It seems Porsche finally accepted the fact that nobody buys their new cars because of the revolutionary design changes and drove the 2016 facelifted version out on the Nurburgring without any camouflage on.
The exterior touches are as discreet as you’d expect them to be, with the new 911 facelift able to pass as the old one to all but the most perceptive among us. There are minor tweaks to the grille and the front bumper layout for improved ventilation, while the front lights have new internal graphics and the signature LED daytime running lights.
Moving towards the rear, the story is pretty much the same: all changes are made not for stylistic reasons, but to improve aerodynamics and the cooling of the engine.

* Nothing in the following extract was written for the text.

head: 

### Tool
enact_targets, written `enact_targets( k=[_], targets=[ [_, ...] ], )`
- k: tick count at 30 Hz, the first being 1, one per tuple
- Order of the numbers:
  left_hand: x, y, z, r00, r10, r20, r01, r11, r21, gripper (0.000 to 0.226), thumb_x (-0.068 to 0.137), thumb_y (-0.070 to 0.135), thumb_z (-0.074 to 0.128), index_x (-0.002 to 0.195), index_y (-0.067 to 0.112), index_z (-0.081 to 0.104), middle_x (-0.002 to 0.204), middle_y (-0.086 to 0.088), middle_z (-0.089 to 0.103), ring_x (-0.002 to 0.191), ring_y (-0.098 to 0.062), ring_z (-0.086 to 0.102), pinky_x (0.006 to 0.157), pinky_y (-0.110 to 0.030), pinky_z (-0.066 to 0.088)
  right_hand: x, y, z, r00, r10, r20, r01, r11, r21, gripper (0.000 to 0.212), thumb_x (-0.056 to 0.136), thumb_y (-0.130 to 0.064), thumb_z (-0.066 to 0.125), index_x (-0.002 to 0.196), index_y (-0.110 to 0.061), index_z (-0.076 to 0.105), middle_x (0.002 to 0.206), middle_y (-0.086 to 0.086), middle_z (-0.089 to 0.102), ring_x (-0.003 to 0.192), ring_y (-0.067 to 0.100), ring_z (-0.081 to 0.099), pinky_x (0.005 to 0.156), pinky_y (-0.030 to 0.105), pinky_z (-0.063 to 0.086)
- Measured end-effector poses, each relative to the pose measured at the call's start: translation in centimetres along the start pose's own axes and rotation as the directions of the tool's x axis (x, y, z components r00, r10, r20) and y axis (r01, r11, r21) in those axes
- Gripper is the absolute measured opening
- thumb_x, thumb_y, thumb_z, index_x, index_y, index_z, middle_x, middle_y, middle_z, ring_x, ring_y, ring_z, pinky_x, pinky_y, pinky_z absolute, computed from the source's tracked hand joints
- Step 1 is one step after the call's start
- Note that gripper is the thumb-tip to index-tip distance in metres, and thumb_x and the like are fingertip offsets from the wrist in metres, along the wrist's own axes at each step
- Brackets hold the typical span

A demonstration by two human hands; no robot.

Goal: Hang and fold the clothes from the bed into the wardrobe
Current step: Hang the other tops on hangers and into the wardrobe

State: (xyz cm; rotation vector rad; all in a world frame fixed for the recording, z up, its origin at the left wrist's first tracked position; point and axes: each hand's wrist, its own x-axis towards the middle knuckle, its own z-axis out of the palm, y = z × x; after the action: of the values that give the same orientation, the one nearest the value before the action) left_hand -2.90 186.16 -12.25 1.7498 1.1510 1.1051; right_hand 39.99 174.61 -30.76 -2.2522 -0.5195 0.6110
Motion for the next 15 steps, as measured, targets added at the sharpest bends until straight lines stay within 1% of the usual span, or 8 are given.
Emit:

The more important part comes with the interior, where the central display has grown in size, but also in features: it’s an evolution of the Porsche Communication Manager system used in the firm’s current range, with better connectivity and graphics and improved navigation mapping.
The drivers of the new 911 will be holding a similar steering wheel to that of the 918 Spyder hypercar, a nice touch that will certainly make the future 911 facelift owners very happy indeed.

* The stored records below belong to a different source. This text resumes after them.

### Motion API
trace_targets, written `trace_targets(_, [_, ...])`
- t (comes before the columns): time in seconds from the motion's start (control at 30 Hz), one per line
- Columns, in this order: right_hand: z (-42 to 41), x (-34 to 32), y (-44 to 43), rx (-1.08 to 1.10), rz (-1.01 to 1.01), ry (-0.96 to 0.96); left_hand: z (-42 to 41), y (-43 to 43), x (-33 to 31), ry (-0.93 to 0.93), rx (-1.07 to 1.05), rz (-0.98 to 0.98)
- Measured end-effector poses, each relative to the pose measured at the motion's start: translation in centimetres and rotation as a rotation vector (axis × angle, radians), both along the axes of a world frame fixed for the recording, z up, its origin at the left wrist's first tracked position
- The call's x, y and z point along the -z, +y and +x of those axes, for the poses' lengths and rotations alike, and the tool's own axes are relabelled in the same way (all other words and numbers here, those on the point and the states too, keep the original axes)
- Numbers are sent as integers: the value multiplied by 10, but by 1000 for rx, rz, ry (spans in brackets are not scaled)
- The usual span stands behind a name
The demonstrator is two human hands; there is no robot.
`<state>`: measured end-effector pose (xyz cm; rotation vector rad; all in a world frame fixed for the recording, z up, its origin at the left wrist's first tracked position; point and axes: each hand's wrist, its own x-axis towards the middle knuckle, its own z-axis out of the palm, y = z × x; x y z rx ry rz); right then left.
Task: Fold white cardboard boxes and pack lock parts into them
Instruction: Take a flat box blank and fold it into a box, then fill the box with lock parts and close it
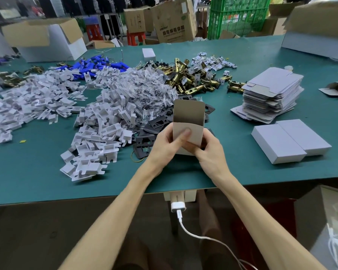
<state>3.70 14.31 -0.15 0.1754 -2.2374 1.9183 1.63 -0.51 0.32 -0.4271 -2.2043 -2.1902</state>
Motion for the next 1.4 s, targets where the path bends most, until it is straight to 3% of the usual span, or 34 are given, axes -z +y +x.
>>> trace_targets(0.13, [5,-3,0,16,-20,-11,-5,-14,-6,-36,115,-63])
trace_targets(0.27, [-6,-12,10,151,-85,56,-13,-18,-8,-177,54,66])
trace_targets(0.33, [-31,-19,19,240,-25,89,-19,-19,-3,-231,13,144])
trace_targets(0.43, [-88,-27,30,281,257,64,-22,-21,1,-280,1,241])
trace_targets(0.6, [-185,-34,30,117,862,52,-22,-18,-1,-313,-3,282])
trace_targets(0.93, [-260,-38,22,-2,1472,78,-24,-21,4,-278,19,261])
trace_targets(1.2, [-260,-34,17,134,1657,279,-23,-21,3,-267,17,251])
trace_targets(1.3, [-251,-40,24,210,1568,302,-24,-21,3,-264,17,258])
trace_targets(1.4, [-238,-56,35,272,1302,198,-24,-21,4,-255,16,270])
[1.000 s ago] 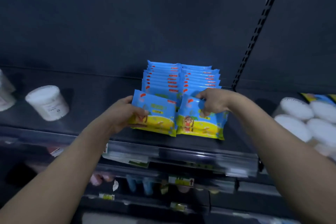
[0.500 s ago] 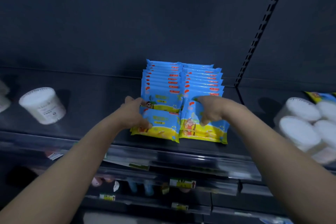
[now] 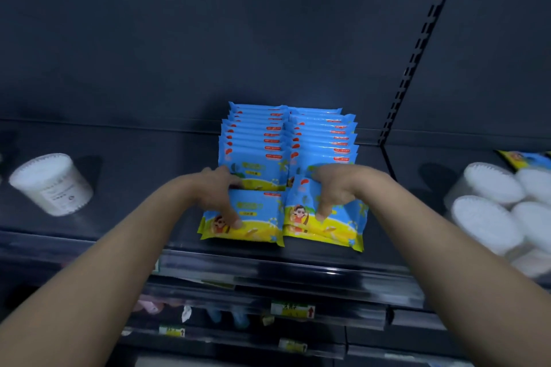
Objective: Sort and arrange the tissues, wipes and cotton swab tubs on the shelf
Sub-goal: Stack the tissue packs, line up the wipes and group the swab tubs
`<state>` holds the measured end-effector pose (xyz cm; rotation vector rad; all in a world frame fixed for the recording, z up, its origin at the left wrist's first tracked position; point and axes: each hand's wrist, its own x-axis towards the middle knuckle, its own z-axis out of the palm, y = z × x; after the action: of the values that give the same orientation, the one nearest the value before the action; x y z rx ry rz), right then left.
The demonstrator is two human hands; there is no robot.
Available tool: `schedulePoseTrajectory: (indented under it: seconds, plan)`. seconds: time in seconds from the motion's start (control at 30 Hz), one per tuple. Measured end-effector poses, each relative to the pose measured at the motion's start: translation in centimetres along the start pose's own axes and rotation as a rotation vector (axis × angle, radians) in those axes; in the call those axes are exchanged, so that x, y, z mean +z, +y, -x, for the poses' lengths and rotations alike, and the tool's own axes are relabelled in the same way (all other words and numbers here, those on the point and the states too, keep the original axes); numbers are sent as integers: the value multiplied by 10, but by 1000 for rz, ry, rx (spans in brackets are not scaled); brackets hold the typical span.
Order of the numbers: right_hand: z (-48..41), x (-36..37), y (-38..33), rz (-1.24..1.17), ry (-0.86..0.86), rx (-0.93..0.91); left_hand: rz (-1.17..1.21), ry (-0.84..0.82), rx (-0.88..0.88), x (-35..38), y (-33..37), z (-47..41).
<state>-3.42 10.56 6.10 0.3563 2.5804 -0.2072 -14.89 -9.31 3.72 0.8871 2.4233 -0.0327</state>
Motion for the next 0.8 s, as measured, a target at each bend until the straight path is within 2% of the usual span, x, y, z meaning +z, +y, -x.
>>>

Engine-wise, there is still no information on the power output of the new models, but it’s worth mentioning the fact that Porsche will be using turbo engines outside the Turbo models (I know, it makes no sense), with a turbo flat-four announced for the Boxster and Cayman and a turbo flat-six for the 911.
In my opinion, the interior needs a bit more work if it’s to compete with the likes of Mercedes-AMG GT in terms of design and quality, but the introduction of turbo boxer engines can only be a good thing for Porsche, even though it might scare off some of the more traditional buyers.